Où bien manger à Paris : nos adresses authentiques entre tradition et modernité
Deux actualités récentes viennent opportunément rappeler que cette promesse ne va pas sans discernement: selon Sortir à Paris, un nouveau panorama des adresses françaises — traditionnelles ou…

On nous promet régulièrement que Paris reste la capitale mondiale de la gastronomie. Deux actualités récentes viennent opportunément rappeler que cette promesse ne va pas sans discernement: selon Sortir à Paris, un nouveau panorama des adresses françaises — traditionnelles ou modernisées — vient de paraître, assorti d'un avertissement on ne peut plus juste contre les pièges à touristes. Dans le même temps, le Ritz Paris annonce, pour le 1er septembre 2026, un « Tea Time À La Française » signé par son nouveau chef pâtissier exécutif Olivier Lainé. Deux sujets qui touchent directement quiconque descend dans nos hôtels des Halles et prétend manger à sa juste valeur.
Le tri nécessaire
Le panorama publié par Sortir à Paris a le mérite de nommer ce que beaucoup feignent d'ignorer: dans les quartiers touristiques, les restaurants français dits « traditionnels » alignent trop souvent le folklore et l'addition, sans la moindre cuisine derrière. Bourguignons reconstitués, blanquettes vapeur et tartares surgelés: la mascarade est connue. L'article prévient ses lecteurs et propose une sélection d'adresses « testées et approuvées », qu'elles défendent le répertoire classique — bœuf bourguignon, pot-au-feu, choucroute, soupe à l'oignon, pâté en croûte — ou qu'elles le revisitent sous la houlette de chefs confirmés comme de jeunes premiers. Pour qui séjourne aux Halles, cette cartographie est un point de départ raisonnable, à condition, comme toujours, de vérifier la carte du jour et la fraîcheur des produits avant de s'asseoir.
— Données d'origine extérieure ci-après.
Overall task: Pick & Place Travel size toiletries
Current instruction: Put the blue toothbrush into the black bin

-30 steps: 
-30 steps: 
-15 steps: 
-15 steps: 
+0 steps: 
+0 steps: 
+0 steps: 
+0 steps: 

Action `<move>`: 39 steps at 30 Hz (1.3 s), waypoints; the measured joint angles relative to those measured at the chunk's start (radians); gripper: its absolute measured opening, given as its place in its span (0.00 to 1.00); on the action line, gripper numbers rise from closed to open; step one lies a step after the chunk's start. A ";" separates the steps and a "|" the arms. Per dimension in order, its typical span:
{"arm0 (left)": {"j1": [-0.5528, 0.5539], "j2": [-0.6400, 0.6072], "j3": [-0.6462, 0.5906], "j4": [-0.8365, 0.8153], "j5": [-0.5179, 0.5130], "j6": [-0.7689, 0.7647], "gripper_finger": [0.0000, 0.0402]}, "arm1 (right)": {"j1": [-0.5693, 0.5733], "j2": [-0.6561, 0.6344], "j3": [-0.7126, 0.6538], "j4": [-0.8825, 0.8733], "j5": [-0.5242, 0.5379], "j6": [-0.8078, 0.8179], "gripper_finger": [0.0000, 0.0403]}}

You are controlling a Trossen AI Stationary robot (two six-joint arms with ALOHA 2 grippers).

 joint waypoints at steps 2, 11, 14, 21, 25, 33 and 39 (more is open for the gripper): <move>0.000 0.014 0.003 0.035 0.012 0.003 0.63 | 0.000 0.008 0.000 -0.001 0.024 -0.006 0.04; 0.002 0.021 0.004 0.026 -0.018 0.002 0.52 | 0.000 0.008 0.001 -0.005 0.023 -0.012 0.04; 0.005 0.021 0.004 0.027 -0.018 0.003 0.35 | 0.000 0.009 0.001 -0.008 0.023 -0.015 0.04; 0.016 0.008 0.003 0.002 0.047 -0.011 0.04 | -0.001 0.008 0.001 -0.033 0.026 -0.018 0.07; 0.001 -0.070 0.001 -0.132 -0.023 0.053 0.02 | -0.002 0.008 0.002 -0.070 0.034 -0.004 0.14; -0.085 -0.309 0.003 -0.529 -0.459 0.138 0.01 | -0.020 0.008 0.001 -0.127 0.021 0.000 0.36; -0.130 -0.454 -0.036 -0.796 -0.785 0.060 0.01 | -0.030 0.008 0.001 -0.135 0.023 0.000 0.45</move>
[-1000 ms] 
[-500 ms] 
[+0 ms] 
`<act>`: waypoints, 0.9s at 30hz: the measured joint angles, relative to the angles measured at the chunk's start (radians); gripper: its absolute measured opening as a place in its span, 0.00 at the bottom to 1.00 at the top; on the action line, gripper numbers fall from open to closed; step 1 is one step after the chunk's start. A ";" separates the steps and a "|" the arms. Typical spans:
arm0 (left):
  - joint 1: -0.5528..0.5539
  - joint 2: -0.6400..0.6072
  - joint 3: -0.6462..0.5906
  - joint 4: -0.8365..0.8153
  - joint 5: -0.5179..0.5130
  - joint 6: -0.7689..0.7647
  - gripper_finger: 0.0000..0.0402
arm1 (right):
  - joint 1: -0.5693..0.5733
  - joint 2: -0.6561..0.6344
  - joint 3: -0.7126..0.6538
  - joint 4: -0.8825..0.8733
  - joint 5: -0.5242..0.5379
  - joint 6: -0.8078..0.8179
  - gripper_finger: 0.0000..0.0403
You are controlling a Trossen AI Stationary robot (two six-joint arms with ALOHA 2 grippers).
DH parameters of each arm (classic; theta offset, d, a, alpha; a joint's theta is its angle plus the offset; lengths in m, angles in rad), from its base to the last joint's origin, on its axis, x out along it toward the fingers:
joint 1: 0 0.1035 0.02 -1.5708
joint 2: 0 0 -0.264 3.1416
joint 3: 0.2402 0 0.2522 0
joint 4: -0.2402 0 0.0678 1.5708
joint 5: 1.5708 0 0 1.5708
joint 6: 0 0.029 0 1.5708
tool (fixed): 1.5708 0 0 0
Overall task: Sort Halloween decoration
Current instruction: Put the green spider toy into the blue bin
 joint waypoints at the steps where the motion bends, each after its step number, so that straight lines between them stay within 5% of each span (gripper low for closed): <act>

Le Ritz et l'heure magique
Voilà qui est plus délicat. Dès le 1er septembre 2026, le Salon Proust du Ritz accueillera le « Tea Time À La Française » d'Olivier Lainé. Le chef, natif de Bretagne et passé chez le Meilleur Ouvrier de France Laurent le Daniel à Rennes puis au restaurant étoilé L'Oasis de Mandelieu-La-Napoule, propose un triptyque où le salé rencontre le sucré en une « progression contemporaine » qui prétend réinventer le five o'clock tea créé en 1898. Au programme, d'après Luxury Travel Magazine: tartelette de saumon au raifort et condiment yuzu, lobster roll sur pain de mie nappé d'un bisque, légumes rôtis de saison et focaccia maison, puis une fausse burrata sur sablé citron et une brunoise de poire pochée au vinaigre balsamique. Côté sucreries: baba au sarrasin, kiwi et herbes fraîches, « tournesol » de mousse Earl Grey-cardamome, viennoiserie du boulanger Fabien Morelet — un croissant revisité, coing confit ou fruit de saison — et une charlotte tout chocolat. Pour le voyage, une coque de chocolat noir au pralin de pain de campagne grillé. L'ensemble se veut, d'après la présentation du chef, un dialogue entre créativité et héritage.
Ce que j'en retiens pour mes hôtes
Certes, l'exercice est séduisant sur le papier. Mais l'on connaît la formule: entre l'annonce et la dégustation, il y a toujours la mise en scène, le service et la note. Un tea time au Ritz, même repensé, reste un tea time d'hôtel de prestige — tarif à la hauteur du lieu, chorégraphie de salle irréprochable, et cette politesse un rien ostentatoire que j'accepte par métier mais qui lasse vite quand elle tourne à vide. Pour nos hôtes des Halles qui souhaiteraient s'offrir cet écart, je ne donne qu'un conseil: vérifier que le Salon Proust propose bien ce programme à la date retenue, et ne pas confondre ce nouveau « Tea Time À La Française » avec le rituel sucré classique que l'établissement sert déjà. Deux produits distincts, qu'il serait fâcheux de mélanger.